Friday, May 16, 2014

Philip Pilkington — Why Thomas Piketty is Wrong About Inflation and Interest Rates

I have pointed out on here recently that Thomas Piketty’s views on public sector debt are wholly un-Keynesian. Well, we should also point out that his view of inflation and interest rates are also fairly un-Keynesian. Piketty basically thinks that the reason that governments have been able to run persistent government deficits is due to consistent inflation which erodes the real interest rates governments must pay on their debt. This may be true, but the conclusions he draws from it are altogether incorrect and, again I must stress, not the conclusions a Keynesian economist would draw....
Unfortunately, there is a tradeoff with Piketty. He got noticed by mainstream economists in no small part because he couched his argument in terms of their understanding and is well recognized as a top MIT modeler. So he is perceived as one of them, even if a bit eccentric. They don't view him as "heterodox" however and regard him as in the debate instead of outside it.

The upside is that now inequality and the internal contradictions of capitalism are on the table, but the downside is on neoclassical terms in the mainstream universe of discourse.


The good thing is that Piketty's analysis is providing a common focus and just about everyone agress that the data set he and his colleagues have assembled takes the debate to a new level, with strong empirical grounding. This is providing a playing field for mainstream and non-mainstream economists to interact in a shared context, although using different methods.

So far, this looks to be an advance favorable to those not in the mainstream and not using its universe of discourse.
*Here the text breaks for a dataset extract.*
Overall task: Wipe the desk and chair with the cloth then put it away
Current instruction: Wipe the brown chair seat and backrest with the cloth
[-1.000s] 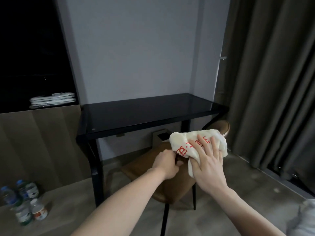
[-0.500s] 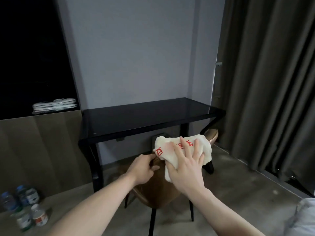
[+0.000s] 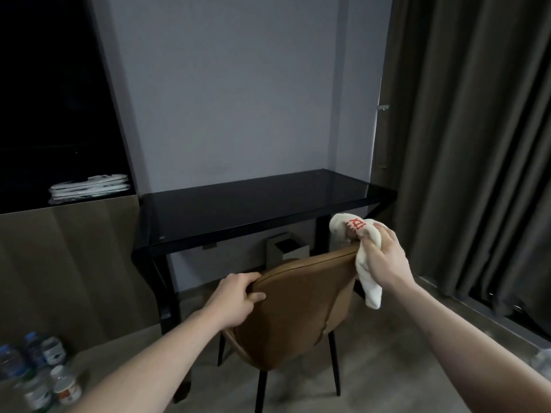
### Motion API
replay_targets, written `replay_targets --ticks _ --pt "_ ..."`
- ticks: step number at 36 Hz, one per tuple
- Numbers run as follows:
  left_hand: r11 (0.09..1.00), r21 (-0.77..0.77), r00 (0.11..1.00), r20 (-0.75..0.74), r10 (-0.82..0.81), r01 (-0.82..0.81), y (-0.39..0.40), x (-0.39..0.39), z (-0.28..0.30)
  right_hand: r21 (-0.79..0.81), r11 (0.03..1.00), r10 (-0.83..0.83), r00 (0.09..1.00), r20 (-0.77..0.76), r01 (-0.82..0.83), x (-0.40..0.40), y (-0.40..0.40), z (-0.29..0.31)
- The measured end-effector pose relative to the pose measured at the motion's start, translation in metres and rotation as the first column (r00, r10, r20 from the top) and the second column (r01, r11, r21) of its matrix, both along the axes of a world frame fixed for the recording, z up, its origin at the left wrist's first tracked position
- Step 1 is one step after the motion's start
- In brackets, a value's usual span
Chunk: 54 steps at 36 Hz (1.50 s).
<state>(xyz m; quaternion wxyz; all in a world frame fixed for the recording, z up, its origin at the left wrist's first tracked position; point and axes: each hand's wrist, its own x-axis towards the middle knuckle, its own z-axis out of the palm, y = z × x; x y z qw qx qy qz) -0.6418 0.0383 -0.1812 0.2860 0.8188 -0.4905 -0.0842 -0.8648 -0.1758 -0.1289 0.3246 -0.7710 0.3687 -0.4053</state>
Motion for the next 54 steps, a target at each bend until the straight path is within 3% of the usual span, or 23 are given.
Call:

However, non-mainstream economists need to be beware of being sucked into the mainstream universe of discourse or compromising with it. That would be a backward step.

Fixing the Economists
Why Thomas Piketty is Wrong About Inflation and Interest Rates
Philip Pilkington

2 comments:

Anonymous said...

The passage quoted from p. 134 isn’t part of an explanation of “the reason governments have been able to run persistent deficits”. Piketty isn't focused here on the long-term government budget constraint, solvency, crowding out or the various things the debt hysterics wring their hands about. He is discussing the distributional effects of the debt-financing of deficits, and considering the ways in which government debt financing might or might not benefit rentiers. He entertains the possibility that issuing debt in the context of inflation can offset the upward re-distribution of wealth that other wise comes from the government selling bonds to the capital class, and his claim is that it can, but not indefinitely.

Piketty’s book is not a treatise on employment, inflation, growth, etc. It is a treatise on distributional economics, not aggregate economics. His considerations are all related to that topic. His main point regarding public debt is that interest-bearing government securities are always owned by a wealthy minority of the population, and that historically this has helped make that minority richer.